Records provided: Begin
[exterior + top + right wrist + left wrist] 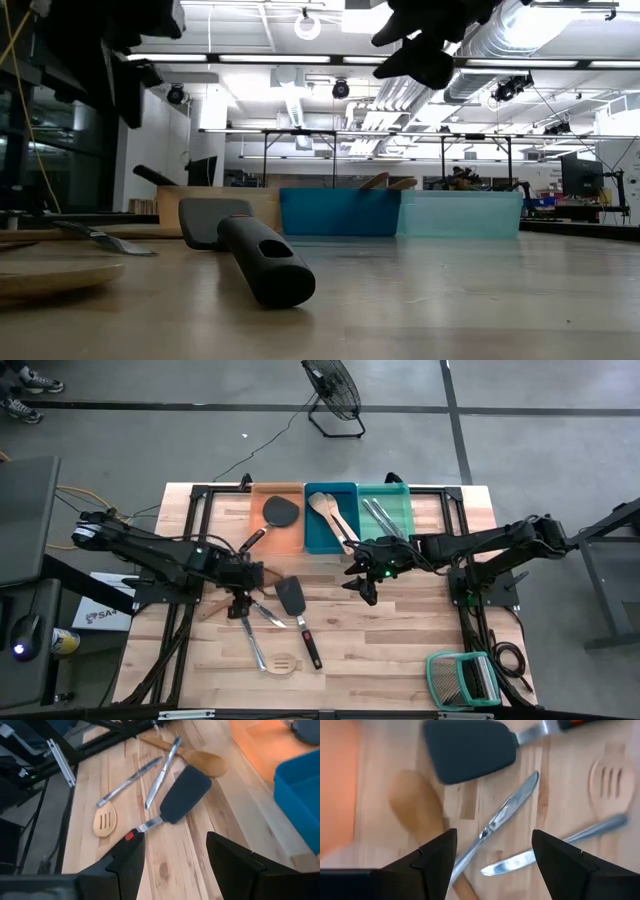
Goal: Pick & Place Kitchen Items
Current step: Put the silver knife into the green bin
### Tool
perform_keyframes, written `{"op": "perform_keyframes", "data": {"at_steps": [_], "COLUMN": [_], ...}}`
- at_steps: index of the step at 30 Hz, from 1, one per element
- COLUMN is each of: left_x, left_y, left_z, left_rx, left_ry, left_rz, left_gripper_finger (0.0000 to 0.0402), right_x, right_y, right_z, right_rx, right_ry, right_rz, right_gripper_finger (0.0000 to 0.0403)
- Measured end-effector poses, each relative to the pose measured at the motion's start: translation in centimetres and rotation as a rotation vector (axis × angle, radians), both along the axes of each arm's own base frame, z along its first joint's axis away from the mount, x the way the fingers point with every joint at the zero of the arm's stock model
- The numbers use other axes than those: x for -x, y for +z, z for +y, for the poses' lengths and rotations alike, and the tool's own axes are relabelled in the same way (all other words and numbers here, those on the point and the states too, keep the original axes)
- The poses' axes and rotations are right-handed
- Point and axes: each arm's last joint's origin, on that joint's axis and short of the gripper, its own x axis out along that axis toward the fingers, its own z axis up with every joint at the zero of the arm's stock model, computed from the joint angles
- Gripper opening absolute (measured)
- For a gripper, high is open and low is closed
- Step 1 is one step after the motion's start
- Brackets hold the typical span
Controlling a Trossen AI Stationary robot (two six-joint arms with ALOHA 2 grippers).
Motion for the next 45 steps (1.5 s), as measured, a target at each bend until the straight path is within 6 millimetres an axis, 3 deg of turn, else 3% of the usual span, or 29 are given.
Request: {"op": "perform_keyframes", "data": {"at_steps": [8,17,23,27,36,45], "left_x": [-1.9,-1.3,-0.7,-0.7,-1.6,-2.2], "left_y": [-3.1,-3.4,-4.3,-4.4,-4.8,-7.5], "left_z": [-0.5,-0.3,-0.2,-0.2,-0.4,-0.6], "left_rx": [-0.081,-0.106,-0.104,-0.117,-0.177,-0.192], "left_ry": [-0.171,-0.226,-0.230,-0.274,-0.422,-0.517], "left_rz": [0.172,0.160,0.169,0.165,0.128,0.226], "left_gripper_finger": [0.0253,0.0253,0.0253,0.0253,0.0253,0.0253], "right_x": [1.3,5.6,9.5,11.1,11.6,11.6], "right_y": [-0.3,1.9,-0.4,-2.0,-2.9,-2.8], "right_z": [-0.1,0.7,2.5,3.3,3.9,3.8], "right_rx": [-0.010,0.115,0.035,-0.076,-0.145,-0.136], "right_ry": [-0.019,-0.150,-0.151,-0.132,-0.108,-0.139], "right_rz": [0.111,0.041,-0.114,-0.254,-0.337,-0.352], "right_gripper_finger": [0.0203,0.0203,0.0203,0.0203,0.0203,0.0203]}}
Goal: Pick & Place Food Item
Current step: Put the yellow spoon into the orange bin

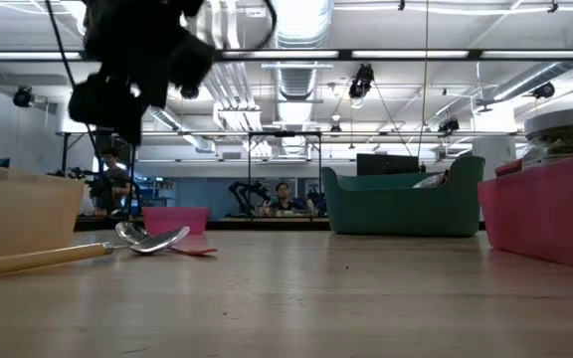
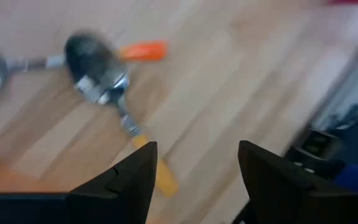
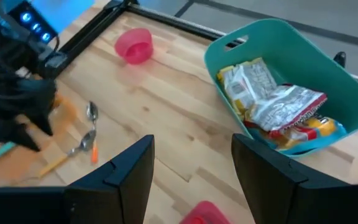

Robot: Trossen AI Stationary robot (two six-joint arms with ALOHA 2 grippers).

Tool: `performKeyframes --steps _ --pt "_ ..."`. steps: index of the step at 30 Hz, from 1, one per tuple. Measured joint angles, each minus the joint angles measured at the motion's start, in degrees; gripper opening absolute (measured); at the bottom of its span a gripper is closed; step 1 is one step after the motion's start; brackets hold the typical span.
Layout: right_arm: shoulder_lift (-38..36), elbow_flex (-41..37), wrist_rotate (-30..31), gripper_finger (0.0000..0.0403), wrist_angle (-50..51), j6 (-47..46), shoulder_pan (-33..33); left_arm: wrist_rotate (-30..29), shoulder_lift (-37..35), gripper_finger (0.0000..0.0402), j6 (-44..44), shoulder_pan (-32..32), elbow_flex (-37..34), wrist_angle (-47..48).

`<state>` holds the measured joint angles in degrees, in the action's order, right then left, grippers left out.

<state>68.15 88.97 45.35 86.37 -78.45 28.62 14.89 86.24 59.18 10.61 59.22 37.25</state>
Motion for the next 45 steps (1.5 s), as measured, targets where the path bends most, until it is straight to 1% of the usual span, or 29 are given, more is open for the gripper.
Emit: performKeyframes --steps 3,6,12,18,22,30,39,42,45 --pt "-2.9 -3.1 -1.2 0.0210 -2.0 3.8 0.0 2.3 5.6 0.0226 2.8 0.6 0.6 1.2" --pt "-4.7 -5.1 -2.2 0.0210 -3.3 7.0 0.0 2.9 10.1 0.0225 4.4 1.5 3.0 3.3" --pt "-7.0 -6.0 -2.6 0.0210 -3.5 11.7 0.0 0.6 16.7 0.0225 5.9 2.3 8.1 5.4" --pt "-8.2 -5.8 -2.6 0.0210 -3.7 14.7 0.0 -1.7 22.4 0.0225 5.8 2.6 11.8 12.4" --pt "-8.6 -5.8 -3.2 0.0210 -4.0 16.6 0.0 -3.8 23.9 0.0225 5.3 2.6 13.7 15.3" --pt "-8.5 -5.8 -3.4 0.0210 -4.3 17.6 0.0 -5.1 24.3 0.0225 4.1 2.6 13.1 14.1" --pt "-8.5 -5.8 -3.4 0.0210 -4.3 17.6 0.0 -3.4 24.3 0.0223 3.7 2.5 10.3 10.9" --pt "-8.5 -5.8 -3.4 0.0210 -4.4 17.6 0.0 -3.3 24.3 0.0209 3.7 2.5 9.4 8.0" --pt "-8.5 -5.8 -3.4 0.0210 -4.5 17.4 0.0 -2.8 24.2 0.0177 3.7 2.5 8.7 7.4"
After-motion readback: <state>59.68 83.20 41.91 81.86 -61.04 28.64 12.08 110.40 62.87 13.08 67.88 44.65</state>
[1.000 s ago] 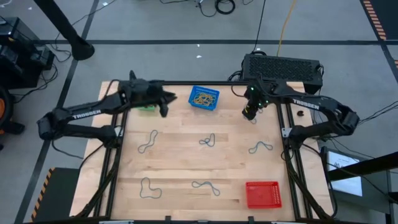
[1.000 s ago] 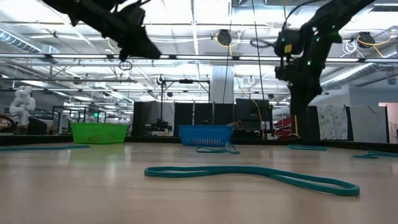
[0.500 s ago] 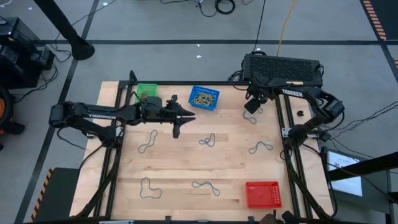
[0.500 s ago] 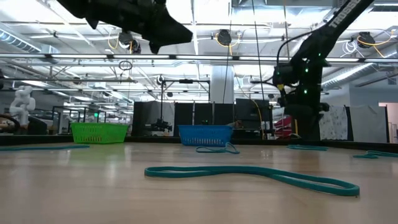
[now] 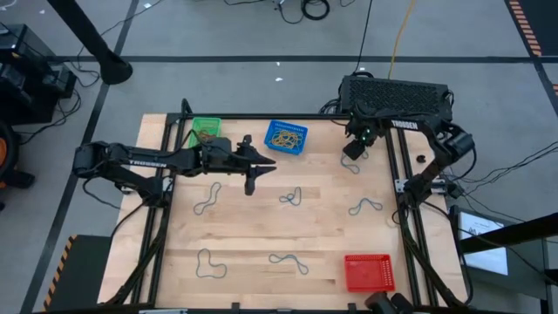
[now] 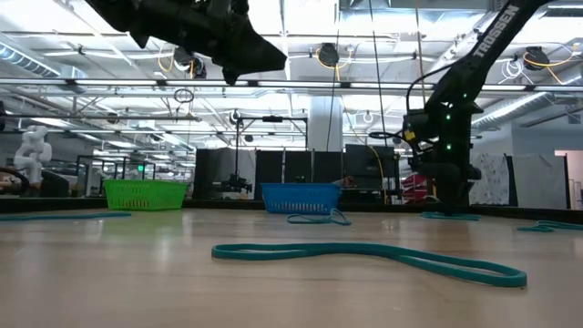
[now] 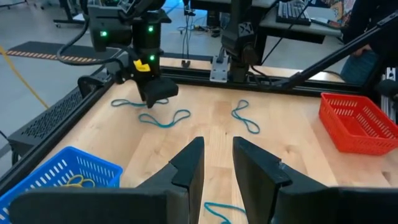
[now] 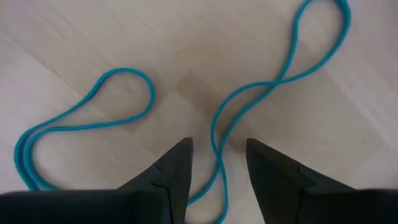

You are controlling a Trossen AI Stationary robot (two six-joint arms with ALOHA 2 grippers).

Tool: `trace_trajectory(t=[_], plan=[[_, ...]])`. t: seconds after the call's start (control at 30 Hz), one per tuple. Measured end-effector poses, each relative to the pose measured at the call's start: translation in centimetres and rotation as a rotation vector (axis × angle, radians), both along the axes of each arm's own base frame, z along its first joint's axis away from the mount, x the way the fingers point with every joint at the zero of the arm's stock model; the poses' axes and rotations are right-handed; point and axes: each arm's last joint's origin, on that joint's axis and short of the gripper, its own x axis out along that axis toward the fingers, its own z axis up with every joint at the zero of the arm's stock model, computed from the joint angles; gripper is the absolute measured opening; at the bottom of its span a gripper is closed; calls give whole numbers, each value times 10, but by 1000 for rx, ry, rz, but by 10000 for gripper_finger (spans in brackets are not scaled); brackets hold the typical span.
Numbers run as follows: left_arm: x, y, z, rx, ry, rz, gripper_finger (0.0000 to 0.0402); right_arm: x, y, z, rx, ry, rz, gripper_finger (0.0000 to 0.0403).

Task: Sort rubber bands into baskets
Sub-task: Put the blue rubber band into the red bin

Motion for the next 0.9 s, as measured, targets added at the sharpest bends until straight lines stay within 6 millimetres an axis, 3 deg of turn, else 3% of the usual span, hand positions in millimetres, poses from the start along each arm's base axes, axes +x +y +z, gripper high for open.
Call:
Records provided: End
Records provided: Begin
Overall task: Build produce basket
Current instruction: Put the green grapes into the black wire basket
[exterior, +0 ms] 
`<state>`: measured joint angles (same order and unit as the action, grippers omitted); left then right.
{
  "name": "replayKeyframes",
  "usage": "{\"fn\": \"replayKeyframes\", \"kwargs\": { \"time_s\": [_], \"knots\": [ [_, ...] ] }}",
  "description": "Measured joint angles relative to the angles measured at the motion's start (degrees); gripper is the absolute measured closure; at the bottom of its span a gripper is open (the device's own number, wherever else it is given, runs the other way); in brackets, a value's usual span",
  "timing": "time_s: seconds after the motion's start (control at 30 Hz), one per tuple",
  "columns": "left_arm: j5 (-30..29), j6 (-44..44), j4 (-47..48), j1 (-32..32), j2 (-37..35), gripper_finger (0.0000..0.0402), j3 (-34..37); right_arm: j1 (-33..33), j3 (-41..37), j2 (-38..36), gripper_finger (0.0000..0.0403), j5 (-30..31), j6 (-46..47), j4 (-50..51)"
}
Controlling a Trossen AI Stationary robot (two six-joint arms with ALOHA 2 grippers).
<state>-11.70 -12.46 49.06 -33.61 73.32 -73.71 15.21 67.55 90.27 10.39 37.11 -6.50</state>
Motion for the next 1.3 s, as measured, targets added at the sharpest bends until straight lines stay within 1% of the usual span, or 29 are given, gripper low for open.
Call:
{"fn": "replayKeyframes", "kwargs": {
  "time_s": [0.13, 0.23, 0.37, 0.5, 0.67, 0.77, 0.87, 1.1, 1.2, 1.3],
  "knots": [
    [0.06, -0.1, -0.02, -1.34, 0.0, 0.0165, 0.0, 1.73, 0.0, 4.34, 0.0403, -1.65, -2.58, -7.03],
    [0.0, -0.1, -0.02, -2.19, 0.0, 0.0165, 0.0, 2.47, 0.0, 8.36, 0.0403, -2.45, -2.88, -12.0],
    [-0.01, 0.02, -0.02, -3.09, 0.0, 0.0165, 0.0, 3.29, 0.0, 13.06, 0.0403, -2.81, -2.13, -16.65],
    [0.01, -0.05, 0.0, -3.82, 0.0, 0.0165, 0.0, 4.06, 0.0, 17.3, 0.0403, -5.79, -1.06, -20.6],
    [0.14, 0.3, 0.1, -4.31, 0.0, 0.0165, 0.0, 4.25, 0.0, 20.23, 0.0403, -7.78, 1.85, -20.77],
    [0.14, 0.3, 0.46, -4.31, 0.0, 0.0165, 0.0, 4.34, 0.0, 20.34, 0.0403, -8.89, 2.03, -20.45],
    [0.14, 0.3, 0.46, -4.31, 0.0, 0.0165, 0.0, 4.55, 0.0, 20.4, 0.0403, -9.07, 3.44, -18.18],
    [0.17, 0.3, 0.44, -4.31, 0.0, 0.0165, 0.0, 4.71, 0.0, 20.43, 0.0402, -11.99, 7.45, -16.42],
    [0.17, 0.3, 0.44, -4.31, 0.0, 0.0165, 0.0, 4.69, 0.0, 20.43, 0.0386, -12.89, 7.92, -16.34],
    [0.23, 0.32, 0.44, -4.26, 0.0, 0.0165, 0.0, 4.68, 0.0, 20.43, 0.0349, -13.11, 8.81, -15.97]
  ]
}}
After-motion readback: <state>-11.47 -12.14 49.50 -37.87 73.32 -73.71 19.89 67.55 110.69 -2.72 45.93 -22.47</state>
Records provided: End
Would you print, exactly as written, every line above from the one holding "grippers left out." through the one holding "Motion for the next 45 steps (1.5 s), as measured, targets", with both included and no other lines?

`<state>` holds the measured joint angles in degrees, in the action's order, right then left, grippers left out.

<state>68.15 88.97 45.35 86.37 -78.45 28.62 14.89 86.24 59.18 10.61 59.22 37.25</state>
Motion for the next 45 steps (1.5 s), as measured, targets where the path bends most, until it is straight to 1% of the usual span, or 29 are given, more is open for the gripper.

Nothing else remains for the exercise.